- [WHAT YOU HAVE TO DO]: Would you reproduce the whole listing exactly, minus its images?

- [SOURCE MATERIAL]:
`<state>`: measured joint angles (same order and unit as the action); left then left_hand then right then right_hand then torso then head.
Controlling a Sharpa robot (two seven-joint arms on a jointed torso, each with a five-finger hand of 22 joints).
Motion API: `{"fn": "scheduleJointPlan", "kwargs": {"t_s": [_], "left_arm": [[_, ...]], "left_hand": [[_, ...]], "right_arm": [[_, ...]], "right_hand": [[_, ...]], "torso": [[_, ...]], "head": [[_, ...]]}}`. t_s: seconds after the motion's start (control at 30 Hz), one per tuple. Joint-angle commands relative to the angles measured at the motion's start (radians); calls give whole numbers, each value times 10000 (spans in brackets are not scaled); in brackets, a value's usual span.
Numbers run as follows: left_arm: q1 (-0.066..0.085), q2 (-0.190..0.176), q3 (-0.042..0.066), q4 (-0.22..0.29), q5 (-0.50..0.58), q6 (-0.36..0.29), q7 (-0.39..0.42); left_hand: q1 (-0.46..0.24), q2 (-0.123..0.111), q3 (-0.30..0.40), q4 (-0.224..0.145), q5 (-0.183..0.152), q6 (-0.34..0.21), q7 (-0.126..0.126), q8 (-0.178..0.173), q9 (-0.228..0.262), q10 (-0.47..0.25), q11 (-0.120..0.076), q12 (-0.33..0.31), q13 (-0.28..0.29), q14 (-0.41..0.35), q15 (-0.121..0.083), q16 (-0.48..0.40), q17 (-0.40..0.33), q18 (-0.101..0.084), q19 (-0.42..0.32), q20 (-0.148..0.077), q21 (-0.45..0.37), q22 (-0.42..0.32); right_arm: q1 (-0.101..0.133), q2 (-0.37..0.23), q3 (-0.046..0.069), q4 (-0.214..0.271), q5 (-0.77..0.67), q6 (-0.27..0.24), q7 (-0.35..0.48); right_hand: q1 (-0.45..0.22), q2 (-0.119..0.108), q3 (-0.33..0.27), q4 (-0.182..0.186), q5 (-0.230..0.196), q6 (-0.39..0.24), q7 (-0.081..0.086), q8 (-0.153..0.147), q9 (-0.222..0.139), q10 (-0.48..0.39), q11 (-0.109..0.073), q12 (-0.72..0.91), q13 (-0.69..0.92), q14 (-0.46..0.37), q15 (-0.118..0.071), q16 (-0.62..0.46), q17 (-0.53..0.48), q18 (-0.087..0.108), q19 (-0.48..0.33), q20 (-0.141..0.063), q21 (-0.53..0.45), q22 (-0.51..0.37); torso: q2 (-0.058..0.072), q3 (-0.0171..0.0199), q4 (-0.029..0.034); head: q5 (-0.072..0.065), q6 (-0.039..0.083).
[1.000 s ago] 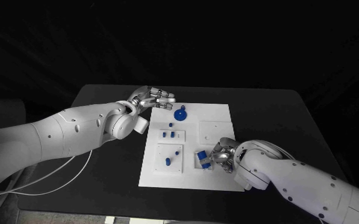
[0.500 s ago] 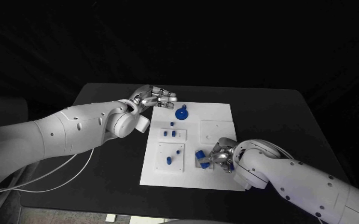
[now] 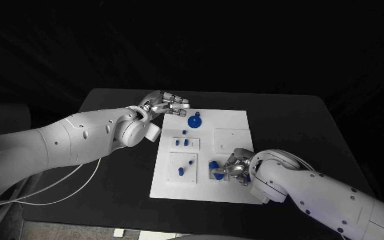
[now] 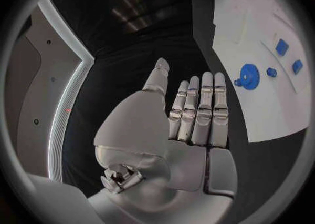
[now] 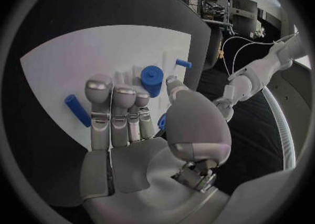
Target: Assemble the parts on the task board
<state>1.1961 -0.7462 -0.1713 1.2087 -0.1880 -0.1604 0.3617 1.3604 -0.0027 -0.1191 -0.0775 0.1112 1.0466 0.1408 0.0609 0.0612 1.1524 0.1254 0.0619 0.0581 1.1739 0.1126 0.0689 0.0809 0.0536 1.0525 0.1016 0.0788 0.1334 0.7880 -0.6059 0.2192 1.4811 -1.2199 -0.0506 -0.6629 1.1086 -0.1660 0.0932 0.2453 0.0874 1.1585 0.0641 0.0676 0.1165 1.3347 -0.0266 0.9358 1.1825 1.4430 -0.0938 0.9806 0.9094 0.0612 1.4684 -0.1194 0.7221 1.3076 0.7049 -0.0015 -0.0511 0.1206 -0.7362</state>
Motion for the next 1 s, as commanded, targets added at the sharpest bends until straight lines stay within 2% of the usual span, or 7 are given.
{"fn": "scheduleJointPlan", "kwargs": {"t_s": [0.03, 0.1, 0.17, 0.53, 0.8, 0.87, 1.0], "left_arm": [[5, 20, 7, 14, -28, 122, 31], [5, 16, 7, 15, -30, 116, 27], [5, 11, 7, 17, -33, 110, 24], [5, -16, 7, 25, -38, 90, 6], [5, -23, 7, 25, -39, 70, -9], [6, -26, 7, 26, -39, 63, -15], [6, -28, 6, 26, -39, 52, -31]], "left_hand": [[-84, -28, -4, 41, 31, -98, 1, 28, 11, -74, -3, -21, 9, 7, 35, -43, 9, -75, -24, -14, 51, -9], [-84, -28, -4, 41, 31, -98, 1, 28, 11, -74, -3, -21, 9, 7, 35, -43, 9, -75, -24, -14, 51, -9], [-84, -28, -4, 41, 31, -98, 1, 28, 11, -74, -3, -21, 9, 7, 35, -43, 9, -75, -24, -14, 51, -9], [-95, -38, 15, 66, 31, -109, 6, 31, 12, -85, 0, -18, 10, 7, 37, -43, 14, -74, -23, -12, 58, -26], [-95, -38, 15, 66, 31, -109, 6, 31, 12, -85, 0, -18, 10, 7, 37, -43, 14, -74, -23, -12, 58, -26], [-95, -38, 15, 66, 31, -109, 6, 31, 12, -85, 0, -18, 10, 7, 37, -43, 14, -74, -23, -12, 58, -26], [-95, -38, 15, 66, 31, -109, 6, 31, 12, -85, 0, -18, 10, 7, 37, -43, 14, -74, -23, -12, 58, -26]], "right_arm": [[-14, -11, -7, 62, -50, 37, 172], [-14, -27, -7, 113, -34, -4, 221], [-15, -54, -7, 193, -19, -26, 262], [-16, -371, -5, 745, -191, -57, 297], [-17, -527, -1, 971, -403, 65, 290], [-17, -542, -1, 1002, -469, 141, 303], [-17, -558, -1, 1022, -797, 337, 358]], "right_hand": [[-108, 371, -1057, -50, 445, -91, -9, -36, 17, -67, -22, -2, 6, 13, -8, -37, 36, 31, 466, 36, -19, 884], [-412, 1158, -2431, -945, 963, -96, -22, -36, 35, -63, -8, 17, 14, 16, -10, -38, 50, 37, 469, 42, -11, 886], [-472, 1294, -2579, -1085, 957, -94, -13, -34, 51, -63, -24, 14, 4, 20, -2, -40, 50, 40, 469, 41, 1, 887], [-481, 1484, -2700, -1298, 1044, -31, -33, -34, 69, -2, -39, 124, 60, 30, -10, 61, 153, 29, 483, 34, 100, 907], [-281, 1885, -2680, -1808, 1134, 92, -64, -33, 78, 66, -64, 171, 77, 31, -26, 110, 217, 9, 483, 20, 226, 922], [-166, 1799, -2372, -2046, 890, 139, -74, -37, 74, 68, -70, 169, 78, 34, -34, 127, 238, -4, 479, 11, 246, 926], [196, 867, -189, -2452, 144, 480, -146, -54, 100, 108, -116, 197, 104, 37, -62, 146, 285, -38, 472, -13, 312, 937]], "torso": [[1, 7, 1], [3, 4, 5], [4, 8, 5], [-3, -1, -9], [3, 0, 5], [7, 1, 7], [2, -3, -1]], "head": [[2, 4], [1, 2], [11, 1], [42, -23], [40, -27], [38, -33], [36, -35]]}}
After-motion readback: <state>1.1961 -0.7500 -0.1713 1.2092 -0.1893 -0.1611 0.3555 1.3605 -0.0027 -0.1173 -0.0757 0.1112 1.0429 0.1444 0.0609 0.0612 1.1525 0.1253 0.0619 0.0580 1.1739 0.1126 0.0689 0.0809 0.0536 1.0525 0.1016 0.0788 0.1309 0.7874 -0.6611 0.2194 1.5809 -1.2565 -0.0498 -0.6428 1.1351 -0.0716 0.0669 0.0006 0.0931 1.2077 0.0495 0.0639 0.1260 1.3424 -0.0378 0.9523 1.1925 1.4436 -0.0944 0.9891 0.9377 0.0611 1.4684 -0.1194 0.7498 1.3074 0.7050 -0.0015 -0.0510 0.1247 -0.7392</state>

- [RESPONSE TO THE TASK]:
`<state>`: measured joint angles (same order and unit as the action); left then left_hand then right then right_hand then torso then head.
Controlling a Sharpa robot (two seven-joint arms on a jointed torso, each with a five-finger hand of 22 joints).
Motion API: `{"fn": "scheduleJointPlan", "kwargs": {"t_s": [_], "left_arm": [[_, ...]], "left_hand": [[_, ...]], "right_arm": [[_, ...]], "right_hand": [[_, ...]], "torso": [[_, ...]], "head": [[_, ...]]}}`. t_s: seconds after the motion's start (control at 30 Hz), one per tuple. Joint-angle commands relative to the angles measured at the motion's start (radians); calls give whole numbers, each value times 10000 (spans in brackets are not scaled); in brackets, a value's usual span.
Numbers run as follows: left_arm: q1 (-0.066..0.085), q2 (-0.190..0.176), q3 (-0.042..0.066), q4 (-0.22..0.29), q5 (-0.50..0.58), q6 (-0.36..0.29), q7 (-0.39..0.42); left_hand: q1 (-0.46..0.24), q2 (-0.123..0.111), q3 (-0.30..0.40), q4 (-0.224..0.145), q5 (-0.183..0.152), q6 (-0.34..0.21), q7 (-0.126..0.126), q8 (-0.178..0.173), q9 (-0.228..0.262), q10 (-0.47..0.25), q11 (-0.120..0.076), q12 (-0.33..0.31), q13 (-0.28..0.29), q14 (-0.41..0.35), q15 (-0.121..0.083), q16 (-0.48..0.40), q17 (-0.40..0.33), q18 (-0.101..0.084), q19 (-0.42..0.32), q20 (-0.148..0.077), q21 (-0.45..0.37), q22 (-0.42..0.32); right_arm: q1 (-0.101..0.133), q2 (-0.37..0.23), q3 (-0.046..0.069), q4 (-0.214..0.271), q5 (-0.77..0.67), q6 (-0.27..0.24), q7 (-0.35..0.48); right_hand: q1 (-0.45..0.22), q2 (-0.119..0.108), q3 (-0.33..0.27), q4 (-0.182..0.186), q5 (-0.230..0.196), q6 (-0.39..0.24), q7 (-0.081..0.086), q8 (-0.153..0.147), q9 (-0.222..0.139), q10 (-0.48..0.39), q11 (-0.109..0.073), q12 (-0.72..0.91), q13 (-0.69..0.92), q14 (-0.46..0.37), q15 (-0.118..0.071), q16 (-0.62..0.46), q17 (-0.53..0.48), q18 (-0.087..0.108), q19 (-0.48..0.33), q20 (-0.141..0.063), q21 (-0.53..0.45), q22 (-0.51..0.37); torso: q2 (-0.058..0.072), q3 (-0.0171..0.0199), q4 (-0.029..0.034); head: q5 (-0.072..0.065), q6 (-0.039..0.083).
[1.000 s ago] 
[0.500 s ago] 
[now] 
[now] 
[now] 
Target: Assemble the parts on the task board
<state>1.1961 -0.7462 -0.1713 1.2087 -0.1880 -0.1604 0.3617 1.3604 -0.0027 -0.1191 -0.0775 0.1112 1.0466 0.1408 0.0609 0.0612 1.1524 0.1254 0.0619 0.0581 1.1739 0.1126 0.0689 0.0809 0.0536 1.0525 0.1016 0.0788 0.1334 0.7880 -0.6059 0.2192 1.4811 -1.2199 -0.0506 -0.6629 1.1086 -0.1660 0.0932 0.2453 0.0874 1.1585 0.0641 0.0676 0.1165 1.3347 -0.0266 0.9358 1.1825 1.4430 -0.0938 0.9806 0.9094 0.0612 1.4684 -0.1194 0.7221 1.3076 0.7049 -0.0015 -0.0511 0.1206 -0.7362</state>
Motion for the next 1 s, as commanded, targets added at the sharpest bends until straight lines stay within 2% of the usual span, or 7 are given.
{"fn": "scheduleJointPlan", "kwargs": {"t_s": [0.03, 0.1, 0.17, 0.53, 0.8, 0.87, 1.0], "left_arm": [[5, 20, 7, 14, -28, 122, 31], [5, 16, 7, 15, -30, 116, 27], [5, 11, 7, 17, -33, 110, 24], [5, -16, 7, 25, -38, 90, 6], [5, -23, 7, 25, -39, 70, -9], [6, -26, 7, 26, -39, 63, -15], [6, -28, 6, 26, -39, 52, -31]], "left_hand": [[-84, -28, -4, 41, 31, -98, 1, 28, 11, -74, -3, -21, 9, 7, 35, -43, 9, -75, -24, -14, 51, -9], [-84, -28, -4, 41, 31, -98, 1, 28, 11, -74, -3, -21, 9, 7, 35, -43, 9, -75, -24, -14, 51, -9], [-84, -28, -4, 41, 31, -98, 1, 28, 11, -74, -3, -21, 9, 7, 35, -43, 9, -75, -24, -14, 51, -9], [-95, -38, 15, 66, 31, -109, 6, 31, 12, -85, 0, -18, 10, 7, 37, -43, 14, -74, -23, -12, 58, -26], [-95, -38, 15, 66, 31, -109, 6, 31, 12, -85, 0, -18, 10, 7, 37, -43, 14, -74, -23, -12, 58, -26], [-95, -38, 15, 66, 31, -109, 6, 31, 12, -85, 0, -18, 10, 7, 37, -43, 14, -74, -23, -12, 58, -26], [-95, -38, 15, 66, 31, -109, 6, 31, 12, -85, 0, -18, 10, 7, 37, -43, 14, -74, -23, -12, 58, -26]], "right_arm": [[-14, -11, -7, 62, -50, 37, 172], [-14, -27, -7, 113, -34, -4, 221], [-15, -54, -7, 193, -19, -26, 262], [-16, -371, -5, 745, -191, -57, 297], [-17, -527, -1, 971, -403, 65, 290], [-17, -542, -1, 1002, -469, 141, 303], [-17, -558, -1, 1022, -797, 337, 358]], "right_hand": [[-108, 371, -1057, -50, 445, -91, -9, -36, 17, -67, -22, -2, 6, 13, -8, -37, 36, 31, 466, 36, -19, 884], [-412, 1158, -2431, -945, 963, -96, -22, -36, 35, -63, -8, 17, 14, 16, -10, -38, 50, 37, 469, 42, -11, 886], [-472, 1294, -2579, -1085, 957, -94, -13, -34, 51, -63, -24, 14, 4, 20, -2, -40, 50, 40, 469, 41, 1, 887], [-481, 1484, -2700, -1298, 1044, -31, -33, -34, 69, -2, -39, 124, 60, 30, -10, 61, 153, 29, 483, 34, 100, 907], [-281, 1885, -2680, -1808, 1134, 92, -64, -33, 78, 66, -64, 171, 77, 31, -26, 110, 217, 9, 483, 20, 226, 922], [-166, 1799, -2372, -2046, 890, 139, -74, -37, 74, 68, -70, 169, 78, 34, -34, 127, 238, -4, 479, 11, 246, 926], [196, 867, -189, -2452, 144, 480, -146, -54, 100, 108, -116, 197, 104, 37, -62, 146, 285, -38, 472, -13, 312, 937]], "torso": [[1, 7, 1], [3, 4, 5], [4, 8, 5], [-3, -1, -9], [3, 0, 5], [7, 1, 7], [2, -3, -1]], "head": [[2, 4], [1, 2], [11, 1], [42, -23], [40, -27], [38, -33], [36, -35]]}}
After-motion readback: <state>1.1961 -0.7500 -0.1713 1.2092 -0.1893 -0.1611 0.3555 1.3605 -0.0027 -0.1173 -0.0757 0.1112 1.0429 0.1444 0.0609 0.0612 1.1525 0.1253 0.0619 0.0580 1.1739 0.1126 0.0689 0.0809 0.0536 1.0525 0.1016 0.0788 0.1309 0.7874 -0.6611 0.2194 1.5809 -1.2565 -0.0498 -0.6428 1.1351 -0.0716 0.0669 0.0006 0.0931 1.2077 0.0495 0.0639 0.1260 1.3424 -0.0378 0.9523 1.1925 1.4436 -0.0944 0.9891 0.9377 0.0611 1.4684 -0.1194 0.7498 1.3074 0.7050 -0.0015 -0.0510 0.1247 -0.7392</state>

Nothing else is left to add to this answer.